The setCanaryScale field decouples canary scaling from the HPA by pinning the canary ReplicaSet to a fixed number of pods at each rollout step. The HPA continues to manage the total replica count, while the Rollout controller ensures the canary pods number remains fixed, so the HPA scaling is applied only to the stable pods by calculating the number of stable pods as:

stable_replicas = HPA_total_desired_replicas - pinned_canary_replicas
The Rollout controller ensures the stable ReplicaSet scales dynamically with the HPA based on metrics, while the canary ReplicaSet runs with a fixed number of pods and receives traffic according to setWeight. It prevents the canary from consuming excessive resources or triggering unnecessary scaling of the stable environment due to faulty canary behavior during tests.

This strategy decouples traffic weight from pod counts:

With setWeight: 20 and setCanaryScale.replicas: 1, the traffic manager will send 20% of traffic to the single pinned canary pod, while the remaining 80% of traffic goes to the stable service (backed by all the autoscaled stable pods).

With setWeight: 80 and setCanaryScale.replicas: 1, the traffic manager sends 80% of total traffic to that single pinned canary pod, no matter how many stable pods are running.

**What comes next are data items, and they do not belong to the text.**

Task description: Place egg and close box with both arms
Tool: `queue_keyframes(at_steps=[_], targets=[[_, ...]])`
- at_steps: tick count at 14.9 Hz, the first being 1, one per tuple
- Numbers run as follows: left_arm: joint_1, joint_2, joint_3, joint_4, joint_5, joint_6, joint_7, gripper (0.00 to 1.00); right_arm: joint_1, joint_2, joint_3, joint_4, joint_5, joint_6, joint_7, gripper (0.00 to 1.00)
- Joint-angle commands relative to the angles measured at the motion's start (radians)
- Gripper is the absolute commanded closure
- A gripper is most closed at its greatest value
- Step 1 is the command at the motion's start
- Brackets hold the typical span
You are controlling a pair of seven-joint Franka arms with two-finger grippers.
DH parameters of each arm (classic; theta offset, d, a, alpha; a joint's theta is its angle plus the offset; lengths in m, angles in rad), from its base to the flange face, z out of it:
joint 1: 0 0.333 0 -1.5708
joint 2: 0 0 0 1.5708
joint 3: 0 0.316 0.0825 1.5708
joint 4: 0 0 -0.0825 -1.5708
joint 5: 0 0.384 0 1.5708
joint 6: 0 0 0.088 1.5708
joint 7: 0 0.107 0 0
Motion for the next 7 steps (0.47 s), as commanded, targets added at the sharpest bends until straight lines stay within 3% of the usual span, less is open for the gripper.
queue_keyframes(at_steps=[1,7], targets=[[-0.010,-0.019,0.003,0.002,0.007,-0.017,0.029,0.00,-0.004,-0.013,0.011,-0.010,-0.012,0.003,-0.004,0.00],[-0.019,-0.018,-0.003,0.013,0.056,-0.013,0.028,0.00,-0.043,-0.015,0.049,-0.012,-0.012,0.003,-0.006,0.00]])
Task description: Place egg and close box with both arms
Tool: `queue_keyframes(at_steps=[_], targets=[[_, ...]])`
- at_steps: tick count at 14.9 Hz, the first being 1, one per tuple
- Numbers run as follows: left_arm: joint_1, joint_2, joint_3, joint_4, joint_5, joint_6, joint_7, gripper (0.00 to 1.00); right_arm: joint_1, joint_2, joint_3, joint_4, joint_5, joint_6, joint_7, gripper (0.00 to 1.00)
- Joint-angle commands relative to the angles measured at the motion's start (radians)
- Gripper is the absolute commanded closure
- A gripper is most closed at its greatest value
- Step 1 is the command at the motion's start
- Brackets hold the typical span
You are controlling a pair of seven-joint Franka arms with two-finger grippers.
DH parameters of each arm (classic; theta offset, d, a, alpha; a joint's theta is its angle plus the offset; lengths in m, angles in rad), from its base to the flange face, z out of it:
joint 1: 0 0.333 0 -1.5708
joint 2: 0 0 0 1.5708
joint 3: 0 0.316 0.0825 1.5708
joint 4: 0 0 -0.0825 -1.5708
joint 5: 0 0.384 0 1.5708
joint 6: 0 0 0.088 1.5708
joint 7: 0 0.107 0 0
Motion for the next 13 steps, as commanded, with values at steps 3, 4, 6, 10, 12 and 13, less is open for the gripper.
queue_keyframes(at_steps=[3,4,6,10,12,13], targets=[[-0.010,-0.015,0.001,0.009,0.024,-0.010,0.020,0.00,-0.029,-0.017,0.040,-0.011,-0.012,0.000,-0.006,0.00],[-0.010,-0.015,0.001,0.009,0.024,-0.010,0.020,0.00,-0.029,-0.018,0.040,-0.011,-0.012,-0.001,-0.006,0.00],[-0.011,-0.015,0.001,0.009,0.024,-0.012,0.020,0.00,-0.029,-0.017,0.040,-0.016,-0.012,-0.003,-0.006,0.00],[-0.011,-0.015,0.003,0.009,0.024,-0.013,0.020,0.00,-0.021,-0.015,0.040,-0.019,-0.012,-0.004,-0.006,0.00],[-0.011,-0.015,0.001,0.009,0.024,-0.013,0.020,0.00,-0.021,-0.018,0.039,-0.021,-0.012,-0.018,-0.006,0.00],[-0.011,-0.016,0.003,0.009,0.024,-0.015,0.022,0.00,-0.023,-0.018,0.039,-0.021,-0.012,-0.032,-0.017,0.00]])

It allows you to both control traffic and keep the canary resource usage minimal.

strategy:
  canary:
    canaryService: canary-service 
    stableService: stable-service 
    trafficRouting: 
      traefik: 
        weightedTraefikServiceName: traefik-service 
    steps: 
    - setWeight: 20 
    - setCanaryScale: replicas: 1   # one canary pod receives 20% traffic
    - pause: {} 
    - setWeight: 50 
    - setCanaryScale: replicas: 3   # three canary pods receive 50% traffic
    - pause: {} 
    - setWeight: 90 
    - setCanaryScale: replicas: 5   # five canary pods receive 90% traffic
    - pause: {} 
    - setWeight: 100 
    - setCanaryScale: replicas: 8   # eight canary pods receive 100% traffic
    - pause: {}

Best Practices

  1. Choose the right strategy: use standard Blue/Green for simple deployments, add previewReplicaCount for cost optimization, and consider canary with setCanaryScale for maximum control and isolation.
  2. Monitor both versions during deployments: make sure your monitoring covers both stable and canary/preview versions to detect any performance anomalies early.
  3. Set appropriate HPA thresholds: configure your HPA min/max replicas and target metrics to align with your application’s specific performance characteristics.
  4. Test rollback scenarios: in some canary scenarios, manual scaling back is required
  5. Implement proper resource requests and limits: set appropriate resource requests and limits on your pods to help the HPA make accurate scaling decisions.
  6. Use traffic managers for controlled deployments rather than relying on pod ratios alone.